**Task brief:** The entries below contain pictures. Write out only the lines from the line with "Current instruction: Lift" up to and including the line with "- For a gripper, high", exactly, without them.

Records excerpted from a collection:

*** Begin section ***

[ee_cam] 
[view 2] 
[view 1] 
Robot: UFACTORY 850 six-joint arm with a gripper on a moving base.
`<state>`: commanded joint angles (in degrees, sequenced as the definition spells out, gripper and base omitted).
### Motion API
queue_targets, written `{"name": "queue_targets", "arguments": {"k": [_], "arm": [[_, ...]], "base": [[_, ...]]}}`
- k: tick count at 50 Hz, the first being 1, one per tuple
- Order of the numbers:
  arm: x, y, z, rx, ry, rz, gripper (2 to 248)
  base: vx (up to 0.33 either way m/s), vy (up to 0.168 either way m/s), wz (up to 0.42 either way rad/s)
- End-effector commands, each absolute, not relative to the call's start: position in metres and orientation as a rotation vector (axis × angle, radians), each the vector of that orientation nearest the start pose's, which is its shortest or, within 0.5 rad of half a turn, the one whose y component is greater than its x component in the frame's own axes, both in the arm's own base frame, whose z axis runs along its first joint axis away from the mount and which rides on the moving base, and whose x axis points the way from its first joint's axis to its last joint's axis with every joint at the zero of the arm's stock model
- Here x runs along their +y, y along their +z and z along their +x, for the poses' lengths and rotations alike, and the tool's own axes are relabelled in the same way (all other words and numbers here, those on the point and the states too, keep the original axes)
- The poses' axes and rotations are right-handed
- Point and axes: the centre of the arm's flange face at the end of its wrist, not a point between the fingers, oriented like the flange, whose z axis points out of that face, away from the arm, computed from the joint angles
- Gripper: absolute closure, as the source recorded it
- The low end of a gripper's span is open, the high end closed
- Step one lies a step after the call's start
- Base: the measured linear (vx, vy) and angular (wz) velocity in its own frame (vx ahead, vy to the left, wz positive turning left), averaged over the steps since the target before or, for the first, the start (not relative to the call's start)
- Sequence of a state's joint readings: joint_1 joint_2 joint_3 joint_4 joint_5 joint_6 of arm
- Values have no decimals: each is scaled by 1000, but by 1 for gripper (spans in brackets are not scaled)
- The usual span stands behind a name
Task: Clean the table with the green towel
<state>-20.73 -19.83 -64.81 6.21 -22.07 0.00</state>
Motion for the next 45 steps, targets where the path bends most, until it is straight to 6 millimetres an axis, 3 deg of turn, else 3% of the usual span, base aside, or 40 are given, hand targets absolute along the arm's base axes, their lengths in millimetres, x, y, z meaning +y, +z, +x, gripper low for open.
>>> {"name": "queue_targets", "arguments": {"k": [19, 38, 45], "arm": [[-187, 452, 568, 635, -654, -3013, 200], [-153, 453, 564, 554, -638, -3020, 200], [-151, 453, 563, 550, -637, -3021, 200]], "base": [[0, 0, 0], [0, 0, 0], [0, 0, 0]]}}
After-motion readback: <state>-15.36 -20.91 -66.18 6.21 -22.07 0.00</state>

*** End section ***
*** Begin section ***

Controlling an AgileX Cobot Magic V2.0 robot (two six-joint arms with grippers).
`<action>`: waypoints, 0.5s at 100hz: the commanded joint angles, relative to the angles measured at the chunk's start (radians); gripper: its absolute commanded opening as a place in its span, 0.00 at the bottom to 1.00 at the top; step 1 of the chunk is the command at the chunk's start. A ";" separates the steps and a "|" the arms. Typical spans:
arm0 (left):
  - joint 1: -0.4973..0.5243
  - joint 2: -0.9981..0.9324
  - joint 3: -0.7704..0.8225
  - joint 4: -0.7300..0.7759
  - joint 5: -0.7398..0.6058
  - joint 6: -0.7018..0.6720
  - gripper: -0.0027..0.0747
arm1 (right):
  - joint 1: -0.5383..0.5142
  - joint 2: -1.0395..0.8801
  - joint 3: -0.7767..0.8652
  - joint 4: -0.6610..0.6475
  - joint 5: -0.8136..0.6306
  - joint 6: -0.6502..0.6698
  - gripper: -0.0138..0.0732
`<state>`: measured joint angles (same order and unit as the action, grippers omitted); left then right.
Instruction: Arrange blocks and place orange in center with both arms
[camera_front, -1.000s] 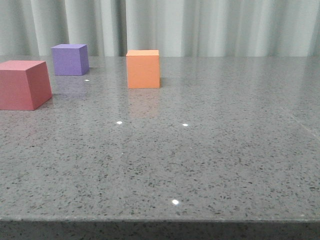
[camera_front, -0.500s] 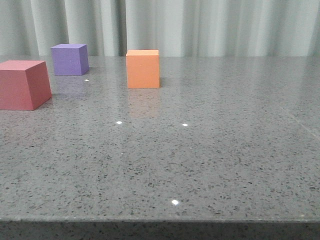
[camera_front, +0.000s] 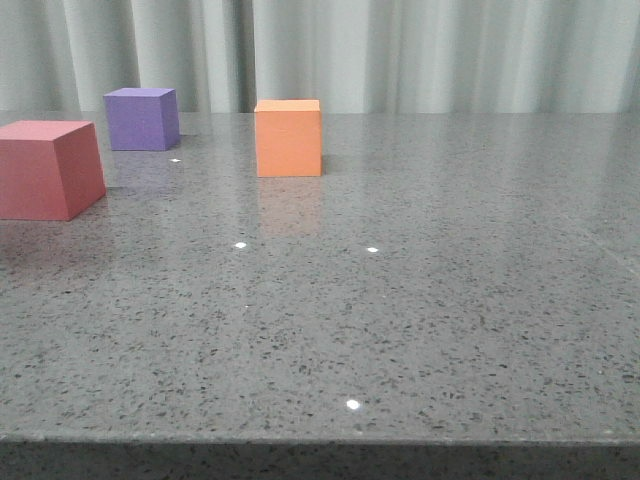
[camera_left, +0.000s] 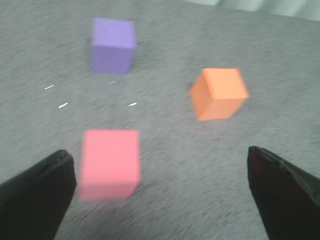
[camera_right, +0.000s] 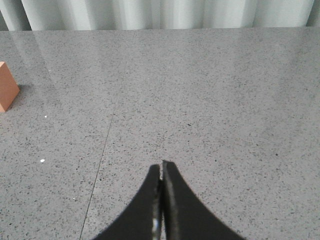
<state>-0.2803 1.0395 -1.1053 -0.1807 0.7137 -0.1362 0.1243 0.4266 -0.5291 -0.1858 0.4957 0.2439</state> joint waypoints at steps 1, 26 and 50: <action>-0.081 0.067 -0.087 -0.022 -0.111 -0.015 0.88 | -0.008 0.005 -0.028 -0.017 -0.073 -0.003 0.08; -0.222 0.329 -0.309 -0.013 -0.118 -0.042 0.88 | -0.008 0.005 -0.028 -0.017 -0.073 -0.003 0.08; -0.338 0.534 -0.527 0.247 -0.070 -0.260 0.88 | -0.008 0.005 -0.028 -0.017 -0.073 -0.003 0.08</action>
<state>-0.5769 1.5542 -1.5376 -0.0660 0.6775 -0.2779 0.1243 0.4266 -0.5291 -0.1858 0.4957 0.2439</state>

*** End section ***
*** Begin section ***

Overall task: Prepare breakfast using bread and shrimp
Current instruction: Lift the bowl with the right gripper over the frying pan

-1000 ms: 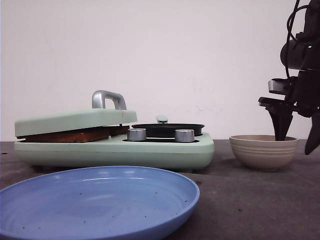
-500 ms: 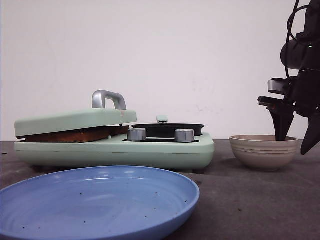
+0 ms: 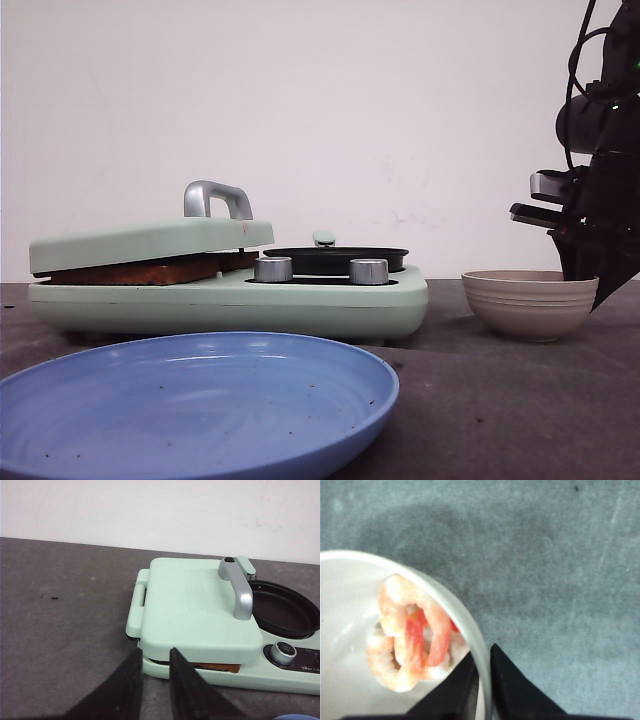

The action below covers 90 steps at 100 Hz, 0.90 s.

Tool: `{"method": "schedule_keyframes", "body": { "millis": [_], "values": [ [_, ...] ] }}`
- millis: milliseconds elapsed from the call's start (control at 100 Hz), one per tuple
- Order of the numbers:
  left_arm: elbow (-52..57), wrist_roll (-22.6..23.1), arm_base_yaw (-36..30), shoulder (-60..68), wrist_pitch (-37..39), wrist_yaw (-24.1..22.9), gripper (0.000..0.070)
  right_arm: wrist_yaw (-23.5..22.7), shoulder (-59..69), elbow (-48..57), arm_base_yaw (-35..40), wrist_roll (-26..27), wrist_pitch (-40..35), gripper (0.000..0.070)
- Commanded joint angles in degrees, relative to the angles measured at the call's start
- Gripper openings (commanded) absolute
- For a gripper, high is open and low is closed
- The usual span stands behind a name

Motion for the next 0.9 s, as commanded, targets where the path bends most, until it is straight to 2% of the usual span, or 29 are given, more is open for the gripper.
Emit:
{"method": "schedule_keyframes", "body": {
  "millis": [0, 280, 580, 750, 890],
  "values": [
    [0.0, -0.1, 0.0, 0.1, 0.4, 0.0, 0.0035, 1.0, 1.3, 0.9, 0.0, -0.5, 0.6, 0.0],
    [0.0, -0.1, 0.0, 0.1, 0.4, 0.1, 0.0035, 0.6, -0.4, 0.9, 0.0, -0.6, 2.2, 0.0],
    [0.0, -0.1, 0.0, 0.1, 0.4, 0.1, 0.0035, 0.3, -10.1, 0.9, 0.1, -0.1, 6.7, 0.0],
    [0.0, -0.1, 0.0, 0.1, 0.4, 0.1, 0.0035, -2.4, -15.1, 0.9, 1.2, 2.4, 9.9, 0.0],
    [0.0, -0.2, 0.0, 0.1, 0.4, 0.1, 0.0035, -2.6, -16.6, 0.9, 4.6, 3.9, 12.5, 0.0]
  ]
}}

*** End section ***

**Task response:**
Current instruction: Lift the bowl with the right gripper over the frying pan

-1000 ms: 
-500 ms: 
+0 ms: 

The action below covers 90 steps at 100 Hz, 0.90 s.

Tool: `{"method": "schedule_keyframes", "body": { "millis": [_], "values": [ [_, ...] ] }}`
- millis: milliseconds elapsed from the call's start (control at 100 Hz), one per tuple
- Order of the numbers:
  left_arm: elbow (-52..57), wrist_roll (-22.6..23.1), arm_base_yaw (-36..30), shoulder (-60..68), wrist_pitch (-37..39), wrist_yaw (-24.1..22.9), gripper (0.000..0.070)
  right_arm: wrist_yaw (-23.5..22.7), shoulder (-59..69), elbow (-48..57), arm_base_yaw (-35..40), wrist_roll (-26..27), wrist_pitch (-40..35), gripper (0.000..0.070)
- Commanded joint angles in degrees, relative to the angles measured at the call's start
- Gripper openings (commanded) absolute
- For a gripper, high is open and low is closed

Nothing further remains in this exercise.